LONDON (Reuters) - Scottish officials are trying to get in touch with Libyan rebel leaders as part of efforts to resume contact with the Lockerbie bomber lost in the "dust of battle," Scotland's justice secretary said on Thursday.
Former Libyan intelligence agent Abdel Basset al-Megrahi, convicted of the 1988 bombing of Pan Am flight 103, was released from a Scottish jail two years ago on compassionate grounds and flown back to Libya after being diagnosed with terminal prostate cancer and given three months to live.
He was required to submit regular medical reports and check in through telephone calls to East Renfrewshire Council from his home in Libya as part of the license terms of his release.
The council is trying to make direct contact with Megrahi, while the Scottish government is trying to get in touch with the rebel National Transitional Council (NTC) so Megrahi will be able to abide by his conditions, it said.

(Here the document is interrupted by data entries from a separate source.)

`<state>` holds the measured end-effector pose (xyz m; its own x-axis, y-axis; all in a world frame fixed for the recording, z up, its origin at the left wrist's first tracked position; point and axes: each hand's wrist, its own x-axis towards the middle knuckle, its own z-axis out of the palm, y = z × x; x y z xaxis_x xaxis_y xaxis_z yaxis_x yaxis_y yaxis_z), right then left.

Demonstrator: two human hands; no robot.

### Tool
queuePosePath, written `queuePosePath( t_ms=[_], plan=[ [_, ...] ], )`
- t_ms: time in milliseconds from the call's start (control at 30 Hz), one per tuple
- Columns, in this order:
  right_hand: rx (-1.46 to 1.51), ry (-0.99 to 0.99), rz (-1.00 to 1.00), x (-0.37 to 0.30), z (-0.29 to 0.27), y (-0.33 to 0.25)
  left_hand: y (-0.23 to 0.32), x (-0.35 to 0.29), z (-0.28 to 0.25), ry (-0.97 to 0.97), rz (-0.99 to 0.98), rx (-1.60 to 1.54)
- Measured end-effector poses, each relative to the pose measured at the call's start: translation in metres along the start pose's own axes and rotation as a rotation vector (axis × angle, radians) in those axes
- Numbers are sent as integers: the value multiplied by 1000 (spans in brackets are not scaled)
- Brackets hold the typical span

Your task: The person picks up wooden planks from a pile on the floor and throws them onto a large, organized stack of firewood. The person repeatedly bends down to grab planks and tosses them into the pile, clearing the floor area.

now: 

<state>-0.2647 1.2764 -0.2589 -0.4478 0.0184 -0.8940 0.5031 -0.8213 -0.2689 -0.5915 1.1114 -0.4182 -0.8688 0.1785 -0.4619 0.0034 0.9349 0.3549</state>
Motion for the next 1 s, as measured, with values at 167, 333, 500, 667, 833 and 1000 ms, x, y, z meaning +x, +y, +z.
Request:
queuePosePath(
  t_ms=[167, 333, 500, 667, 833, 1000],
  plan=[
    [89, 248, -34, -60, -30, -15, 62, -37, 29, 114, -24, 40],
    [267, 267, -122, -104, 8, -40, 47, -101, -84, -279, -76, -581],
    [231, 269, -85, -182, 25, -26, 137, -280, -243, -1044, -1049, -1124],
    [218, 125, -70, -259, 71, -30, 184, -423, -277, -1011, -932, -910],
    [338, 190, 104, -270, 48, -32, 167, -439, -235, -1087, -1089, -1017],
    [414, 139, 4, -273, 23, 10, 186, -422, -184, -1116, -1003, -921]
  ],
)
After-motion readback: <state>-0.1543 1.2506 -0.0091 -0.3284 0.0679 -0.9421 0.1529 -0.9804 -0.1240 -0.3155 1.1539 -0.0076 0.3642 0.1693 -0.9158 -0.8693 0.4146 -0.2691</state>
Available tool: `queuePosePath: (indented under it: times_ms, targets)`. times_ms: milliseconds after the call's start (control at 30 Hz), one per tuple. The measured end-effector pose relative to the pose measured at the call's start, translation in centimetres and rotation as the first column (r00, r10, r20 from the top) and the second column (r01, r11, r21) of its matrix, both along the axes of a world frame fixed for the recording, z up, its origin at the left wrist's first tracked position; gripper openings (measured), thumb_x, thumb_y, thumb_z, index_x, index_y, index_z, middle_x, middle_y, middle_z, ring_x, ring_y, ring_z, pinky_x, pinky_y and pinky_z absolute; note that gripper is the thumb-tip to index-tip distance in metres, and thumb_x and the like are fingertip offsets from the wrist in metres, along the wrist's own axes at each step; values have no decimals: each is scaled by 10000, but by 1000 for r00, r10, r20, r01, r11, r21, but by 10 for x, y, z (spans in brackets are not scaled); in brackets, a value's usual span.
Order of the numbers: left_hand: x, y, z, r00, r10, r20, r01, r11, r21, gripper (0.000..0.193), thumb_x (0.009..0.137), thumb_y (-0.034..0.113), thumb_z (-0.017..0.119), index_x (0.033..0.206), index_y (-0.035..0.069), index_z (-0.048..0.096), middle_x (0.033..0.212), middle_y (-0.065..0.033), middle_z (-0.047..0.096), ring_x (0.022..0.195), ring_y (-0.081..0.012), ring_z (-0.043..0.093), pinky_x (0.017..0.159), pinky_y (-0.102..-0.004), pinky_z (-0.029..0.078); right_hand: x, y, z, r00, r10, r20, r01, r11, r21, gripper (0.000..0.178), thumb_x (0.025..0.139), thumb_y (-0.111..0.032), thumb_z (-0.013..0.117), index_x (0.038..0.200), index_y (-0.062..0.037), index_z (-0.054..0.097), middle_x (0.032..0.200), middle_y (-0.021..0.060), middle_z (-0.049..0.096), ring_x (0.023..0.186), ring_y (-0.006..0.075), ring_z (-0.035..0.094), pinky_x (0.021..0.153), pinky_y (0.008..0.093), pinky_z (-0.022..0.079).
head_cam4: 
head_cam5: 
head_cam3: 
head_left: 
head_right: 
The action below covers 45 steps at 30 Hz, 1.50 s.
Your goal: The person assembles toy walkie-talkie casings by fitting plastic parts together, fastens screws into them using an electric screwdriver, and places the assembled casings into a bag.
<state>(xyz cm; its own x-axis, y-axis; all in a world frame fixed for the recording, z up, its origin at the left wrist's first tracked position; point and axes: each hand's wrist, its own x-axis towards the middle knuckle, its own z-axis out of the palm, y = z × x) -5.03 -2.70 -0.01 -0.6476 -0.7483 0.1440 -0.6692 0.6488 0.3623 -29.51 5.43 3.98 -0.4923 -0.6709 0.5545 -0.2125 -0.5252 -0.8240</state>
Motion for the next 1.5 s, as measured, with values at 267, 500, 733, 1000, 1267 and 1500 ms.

"We're entering into communications. These matters are difficult, but we're seeking to make sure that we lock on to the authorities," Justice Secretary Kenny MacAskill told reporters in Edinburgh.

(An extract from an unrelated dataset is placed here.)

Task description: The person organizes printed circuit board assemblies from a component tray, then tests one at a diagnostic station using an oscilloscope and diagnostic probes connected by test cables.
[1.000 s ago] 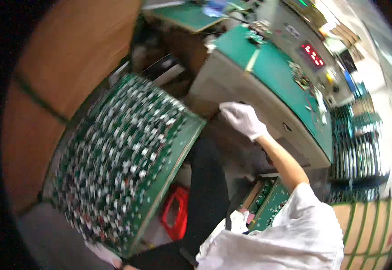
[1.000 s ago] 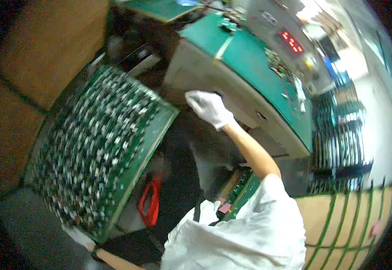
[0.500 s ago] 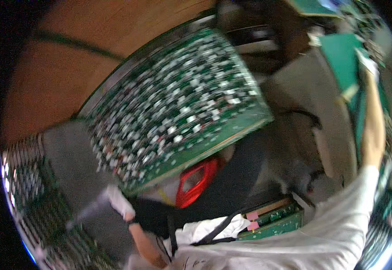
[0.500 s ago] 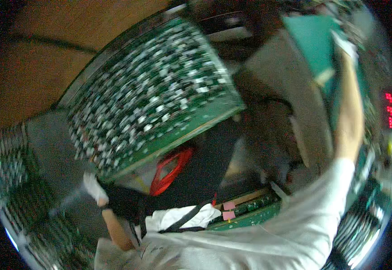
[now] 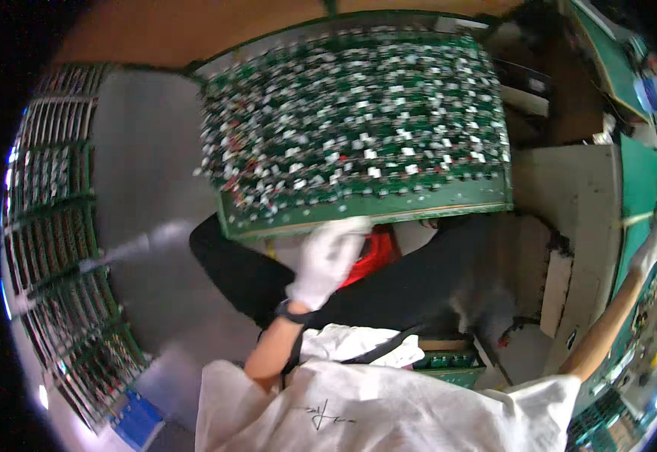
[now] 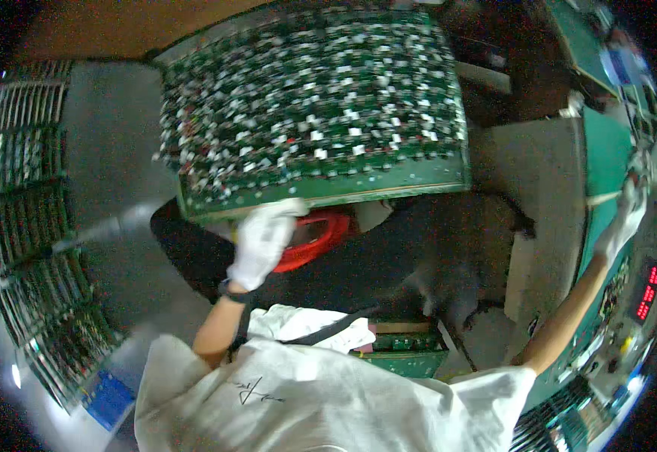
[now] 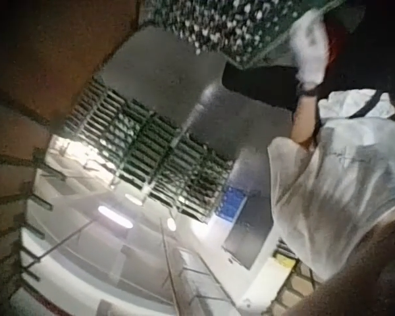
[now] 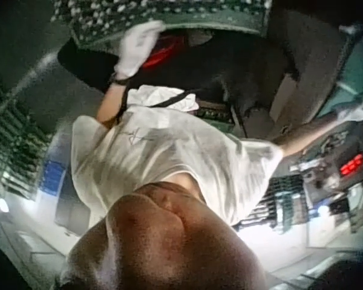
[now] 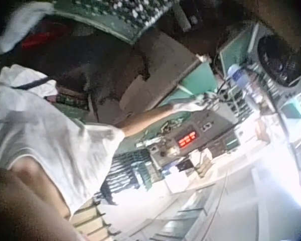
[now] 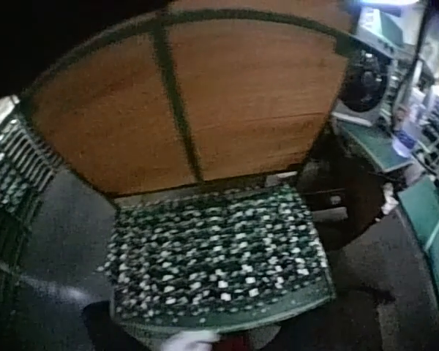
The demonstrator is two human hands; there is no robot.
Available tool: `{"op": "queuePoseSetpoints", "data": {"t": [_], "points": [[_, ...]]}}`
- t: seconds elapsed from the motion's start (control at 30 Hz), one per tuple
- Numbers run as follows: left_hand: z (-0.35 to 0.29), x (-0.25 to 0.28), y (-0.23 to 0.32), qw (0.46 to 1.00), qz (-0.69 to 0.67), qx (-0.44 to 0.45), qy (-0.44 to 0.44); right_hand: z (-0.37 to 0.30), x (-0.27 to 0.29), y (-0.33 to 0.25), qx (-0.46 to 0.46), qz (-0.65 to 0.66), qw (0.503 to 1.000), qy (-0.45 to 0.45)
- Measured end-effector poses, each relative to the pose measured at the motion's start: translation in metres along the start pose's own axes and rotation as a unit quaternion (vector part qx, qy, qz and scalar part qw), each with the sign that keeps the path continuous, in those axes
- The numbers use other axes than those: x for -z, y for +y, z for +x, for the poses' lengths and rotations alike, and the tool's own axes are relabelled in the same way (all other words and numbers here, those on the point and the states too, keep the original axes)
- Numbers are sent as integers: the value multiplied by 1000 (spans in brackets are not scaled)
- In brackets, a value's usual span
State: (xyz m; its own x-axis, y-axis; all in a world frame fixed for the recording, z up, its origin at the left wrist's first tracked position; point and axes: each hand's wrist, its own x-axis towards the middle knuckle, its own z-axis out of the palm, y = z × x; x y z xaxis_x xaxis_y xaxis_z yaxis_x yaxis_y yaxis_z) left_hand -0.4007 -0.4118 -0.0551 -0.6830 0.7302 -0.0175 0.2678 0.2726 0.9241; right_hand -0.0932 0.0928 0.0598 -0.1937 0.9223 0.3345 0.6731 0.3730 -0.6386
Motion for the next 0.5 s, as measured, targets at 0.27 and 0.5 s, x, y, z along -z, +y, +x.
{"op": "queuePoseSetpoints", "data": {"t": [0.27,0.5], "points": [[-32,-44,-3,810,-547,203,-59,-336,-151,-215,299,61,892,-334],[-68,102,-59,892,-401,204,-46,-351,-207,-280,388,164,761,-493]]}}
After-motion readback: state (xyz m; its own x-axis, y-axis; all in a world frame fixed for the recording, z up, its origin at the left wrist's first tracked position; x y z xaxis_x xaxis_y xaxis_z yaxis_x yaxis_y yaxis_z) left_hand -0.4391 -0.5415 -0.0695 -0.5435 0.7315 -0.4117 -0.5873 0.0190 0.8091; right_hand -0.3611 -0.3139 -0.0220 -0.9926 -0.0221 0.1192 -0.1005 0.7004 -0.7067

"But at the present moment there is some doubt as to just which parts of Tripoli are controlled by whom. So, we seek to enter into discussions with the appropriate authorities.

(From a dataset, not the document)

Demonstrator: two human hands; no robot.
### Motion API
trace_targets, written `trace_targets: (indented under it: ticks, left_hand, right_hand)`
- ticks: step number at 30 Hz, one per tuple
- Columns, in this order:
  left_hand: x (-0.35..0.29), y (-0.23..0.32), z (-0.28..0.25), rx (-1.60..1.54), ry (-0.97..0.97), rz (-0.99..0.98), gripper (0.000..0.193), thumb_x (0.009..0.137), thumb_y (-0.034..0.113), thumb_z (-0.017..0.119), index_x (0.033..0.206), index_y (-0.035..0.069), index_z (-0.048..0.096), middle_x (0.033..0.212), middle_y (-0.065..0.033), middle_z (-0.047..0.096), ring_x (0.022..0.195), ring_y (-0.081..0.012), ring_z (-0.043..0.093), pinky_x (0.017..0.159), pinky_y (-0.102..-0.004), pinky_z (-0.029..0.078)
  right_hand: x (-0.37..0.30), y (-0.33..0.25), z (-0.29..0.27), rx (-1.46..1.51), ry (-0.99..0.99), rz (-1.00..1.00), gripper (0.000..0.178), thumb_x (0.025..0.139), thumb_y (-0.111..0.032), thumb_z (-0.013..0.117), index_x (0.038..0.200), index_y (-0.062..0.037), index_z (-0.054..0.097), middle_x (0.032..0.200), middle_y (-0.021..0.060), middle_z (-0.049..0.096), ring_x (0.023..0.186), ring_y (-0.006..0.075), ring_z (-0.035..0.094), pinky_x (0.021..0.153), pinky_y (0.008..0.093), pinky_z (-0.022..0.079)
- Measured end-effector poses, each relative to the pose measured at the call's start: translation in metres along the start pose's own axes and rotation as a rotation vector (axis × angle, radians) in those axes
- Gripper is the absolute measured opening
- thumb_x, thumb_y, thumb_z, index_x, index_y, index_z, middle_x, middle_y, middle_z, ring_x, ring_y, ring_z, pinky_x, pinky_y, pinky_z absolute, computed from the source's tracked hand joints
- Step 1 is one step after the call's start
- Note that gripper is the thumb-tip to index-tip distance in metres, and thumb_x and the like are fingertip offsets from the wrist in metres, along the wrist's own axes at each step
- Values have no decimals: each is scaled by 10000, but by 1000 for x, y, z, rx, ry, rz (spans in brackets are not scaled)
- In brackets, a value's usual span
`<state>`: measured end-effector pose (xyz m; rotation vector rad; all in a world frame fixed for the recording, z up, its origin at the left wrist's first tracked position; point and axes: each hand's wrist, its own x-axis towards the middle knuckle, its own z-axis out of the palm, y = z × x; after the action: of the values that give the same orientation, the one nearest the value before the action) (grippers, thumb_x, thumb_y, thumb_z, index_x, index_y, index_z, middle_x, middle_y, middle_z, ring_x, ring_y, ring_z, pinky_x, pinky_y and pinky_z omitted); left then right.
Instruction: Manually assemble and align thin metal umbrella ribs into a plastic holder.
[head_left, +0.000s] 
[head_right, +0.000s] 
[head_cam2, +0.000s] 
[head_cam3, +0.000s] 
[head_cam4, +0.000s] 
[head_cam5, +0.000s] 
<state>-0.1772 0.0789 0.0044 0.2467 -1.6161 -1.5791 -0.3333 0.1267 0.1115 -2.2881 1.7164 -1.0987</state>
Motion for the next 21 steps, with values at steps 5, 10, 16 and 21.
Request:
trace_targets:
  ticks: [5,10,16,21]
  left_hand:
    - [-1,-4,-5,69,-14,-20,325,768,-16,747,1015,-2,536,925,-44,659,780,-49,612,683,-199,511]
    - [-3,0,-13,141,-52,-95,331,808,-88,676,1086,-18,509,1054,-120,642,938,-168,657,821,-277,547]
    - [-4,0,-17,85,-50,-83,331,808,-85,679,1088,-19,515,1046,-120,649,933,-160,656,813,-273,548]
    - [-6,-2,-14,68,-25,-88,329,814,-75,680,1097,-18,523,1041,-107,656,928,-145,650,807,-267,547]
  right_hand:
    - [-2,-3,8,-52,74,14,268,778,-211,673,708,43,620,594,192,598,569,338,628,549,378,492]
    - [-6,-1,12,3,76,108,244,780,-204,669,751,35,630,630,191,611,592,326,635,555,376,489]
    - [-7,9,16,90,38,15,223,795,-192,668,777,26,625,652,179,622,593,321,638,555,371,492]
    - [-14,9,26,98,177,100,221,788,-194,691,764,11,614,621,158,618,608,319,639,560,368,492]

"East Renfrewshire council officials are trying to contact Megrahi, but Tripoli and Libya is a war zone and until the dust of battle settles I think we have to allow them to continue to make the efforts that they're doing."
Megrahi was convicted in 2001 of playing a "significant part in planning and perpetrating" the bombing of the airliner over the Scottish border town of Lockerbie. The attack killed 270 people, including 189 American citizens. In a special court which sat in the Netherlands, Scottish judges sentenced Megrahi to life in prison with a minimum jail term of 27 years.
His release angered the United States, and his return to a hero's welcome in Libya was an embarrassment to the British government. Megrahi's survival has raised questions about the medical advice that led to his being freed, and for U.S. politicians and victims' relatives to call for his extradition to the United States.
He was last in touch with the council on August 8, and the council has been trying to renew contact since Monday, without success.
On Wednesday, Britain's Deputy Prime Minister Nick Clegg said he would like to see Megrahi put back in jail after the overthrow of Libyan leader Muammar Gaddafi. Prime Minister David Cameron, who took office in May 2010, has called the release a mistake.
However, Scotland has responsibility for its own legal system following devolution in 1999.
"Mr Megrahi is a Scottish prisoner. He's been released on license in terms of the law that applies in Scotland," MacAskill added.
"There are obligations that go with him being a Scottish prisoner released on license. But whilst we're in a war zone, which is accepted by everybody, I think we need to wait and see what happens there."